R. Khorfan1, J. Coughlin1,2, M. Shallcross1, B. Yu3, N. Sanchez3, S. Parilla1, K. Bilimoria1,3,4, J. Stulberg1,3,4 1Feinberg School Of Medicine – Northwestern University,Surgical Outcomes And Quality Improvement Center,Chicago, IL, USA 2Rush University Medical Center,Department Of Surgery,Chicago, IL, USA 3Feinberg School Of Medicine – Northwestern University,Chicago, IL, USA 4Northwestern Memorial Hospital,Chicago, IL, USA
Introduction:
Opioid overdose continues to be a major cause of mortality in the U.S., with 42,249 deaths reported by the CDC in 2016. Between 50-70% of nonmedical users obtain prescription opioids through friends or relatives. With 70-90% of opioids prescribed after surgery going unused, disposal of these medications is a critical element for preventing opioid misuse, abuse, and death. We developed a multi-component opioid reduction program dedicated to supporting appropriate opioid drug disposal. Our objectives were to assess patient exposure to the interventions and associations with opioid use and disposal rates.
Methods:
We piloted a multicomponent opioid reduction intervention and implemented it in our Digestive Health Center (DHC) at Northwestern Memorial Hospital (NMH). Intervention components included; 1) patient education, 2) expectation setting, 3) provider education, and 4) an in-clinic disposal box. Patients were surveyed by phone 30-60 days after surgery regarding their experience with post-surgical pain management. Surveys were conducted from April – June 2018. Data were analyzed with descriptive statistics and are reported here.
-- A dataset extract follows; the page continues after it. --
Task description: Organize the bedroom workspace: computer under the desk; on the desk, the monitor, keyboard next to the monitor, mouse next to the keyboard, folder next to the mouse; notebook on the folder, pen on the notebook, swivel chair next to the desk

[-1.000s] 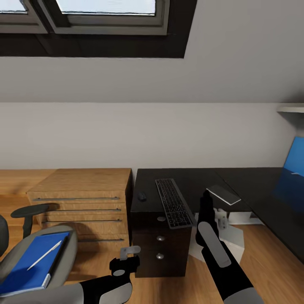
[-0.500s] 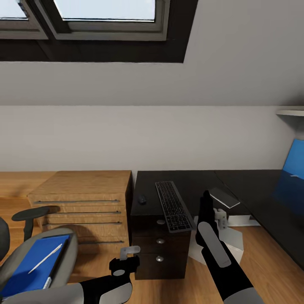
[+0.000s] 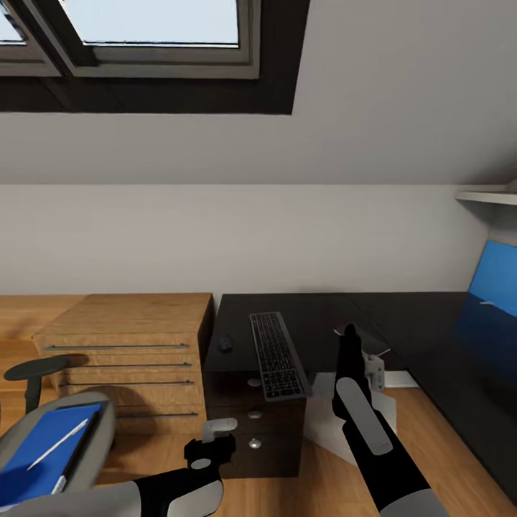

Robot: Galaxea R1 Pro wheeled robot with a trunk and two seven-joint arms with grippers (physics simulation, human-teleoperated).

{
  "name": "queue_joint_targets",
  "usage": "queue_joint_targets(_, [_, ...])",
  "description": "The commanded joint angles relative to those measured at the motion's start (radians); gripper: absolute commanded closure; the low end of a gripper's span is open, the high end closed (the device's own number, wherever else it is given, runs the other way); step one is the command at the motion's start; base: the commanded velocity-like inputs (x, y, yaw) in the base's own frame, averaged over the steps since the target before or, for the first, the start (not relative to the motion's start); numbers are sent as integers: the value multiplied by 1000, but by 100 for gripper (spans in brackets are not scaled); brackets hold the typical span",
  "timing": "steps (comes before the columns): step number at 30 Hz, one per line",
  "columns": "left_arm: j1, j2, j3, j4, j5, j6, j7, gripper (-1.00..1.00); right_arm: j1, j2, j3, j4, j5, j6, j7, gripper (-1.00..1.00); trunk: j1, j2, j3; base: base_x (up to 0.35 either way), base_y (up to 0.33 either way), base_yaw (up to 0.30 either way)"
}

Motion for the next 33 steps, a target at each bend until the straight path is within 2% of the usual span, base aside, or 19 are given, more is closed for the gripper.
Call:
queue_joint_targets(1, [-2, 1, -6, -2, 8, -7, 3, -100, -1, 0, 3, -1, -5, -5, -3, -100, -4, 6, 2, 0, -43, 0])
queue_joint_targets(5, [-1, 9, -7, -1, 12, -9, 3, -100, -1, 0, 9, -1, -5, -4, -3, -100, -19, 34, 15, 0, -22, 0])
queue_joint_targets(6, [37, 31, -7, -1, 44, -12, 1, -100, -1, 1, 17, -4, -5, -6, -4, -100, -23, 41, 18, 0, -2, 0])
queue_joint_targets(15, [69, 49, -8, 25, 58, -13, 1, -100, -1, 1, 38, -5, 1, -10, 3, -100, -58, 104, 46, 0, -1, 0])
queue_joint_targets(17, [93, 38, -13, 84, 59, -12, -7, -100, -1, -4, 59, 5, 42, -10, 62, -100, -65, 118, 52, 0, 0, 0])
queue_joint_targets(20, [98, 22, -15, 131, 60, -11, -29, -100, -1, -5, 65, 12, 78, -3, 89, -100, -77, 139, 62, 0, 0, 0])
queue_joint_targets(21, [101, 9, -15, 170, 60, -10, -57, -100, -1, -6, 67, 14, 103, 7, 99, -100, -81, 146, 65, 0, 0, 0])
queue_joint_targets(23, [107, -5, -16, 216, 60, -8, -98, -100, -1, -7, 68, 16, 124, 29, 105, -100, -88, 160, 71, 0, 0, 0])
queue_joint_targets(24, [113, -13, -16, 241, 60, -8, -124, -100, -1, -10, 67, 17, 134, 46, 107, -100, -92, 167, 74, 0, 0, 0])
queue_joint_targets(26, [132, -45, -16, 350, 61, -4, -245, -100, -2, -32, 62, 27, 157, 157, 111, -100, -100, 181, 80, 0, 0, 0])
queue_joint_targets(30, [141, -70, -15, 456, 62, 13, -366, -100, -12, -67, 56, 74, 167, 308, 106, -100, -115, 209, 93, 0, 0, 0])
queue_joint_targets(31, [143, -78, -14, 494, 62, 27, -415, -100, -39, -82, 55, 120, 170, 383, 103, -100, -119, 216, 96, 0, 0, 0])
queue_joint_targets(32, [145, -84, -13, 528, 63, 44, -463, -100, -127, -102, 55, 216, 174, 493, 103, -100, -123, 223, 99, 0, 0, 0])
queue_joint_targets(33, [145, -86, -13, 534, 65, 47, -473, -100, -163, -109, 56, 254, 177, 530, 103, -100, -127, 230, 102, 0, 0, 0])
Data collection will continue with planned analyses including bivariate and multivariate regression analyses.
Results:
Fifty-five of 204 eligible patients agreed to participate in the telephone survey (27% response rate). Patients receiving both pre- and post-operative counseling on pain management were more likely to feel prepared to manage their pain (89%) than those who only received it pre- or postoperatively (72%). Patients who reported feeling prepared to manage their pain used fewer opioids on average than those who did not (7 vs 10 pills, respectively). Twenty-eight patients (78%) who filled their prescription had excess pills, and 21% disposed of their excess pills. Forty percent of patients who reported that they received opioid safety information disposed of their excess opioids, compared with 0% of those who did not.
Conclusion:
Exposure to clinic-based interventions can potentially decrease quantity of opioids used and increase disposal of excess opioids. Reinforcing patient education across phases of care may be key to achieving this effect. Nevertheless, additional strategies are needed to increase appropriate opioid disposal to prevent nonmedical opioid use and diversion.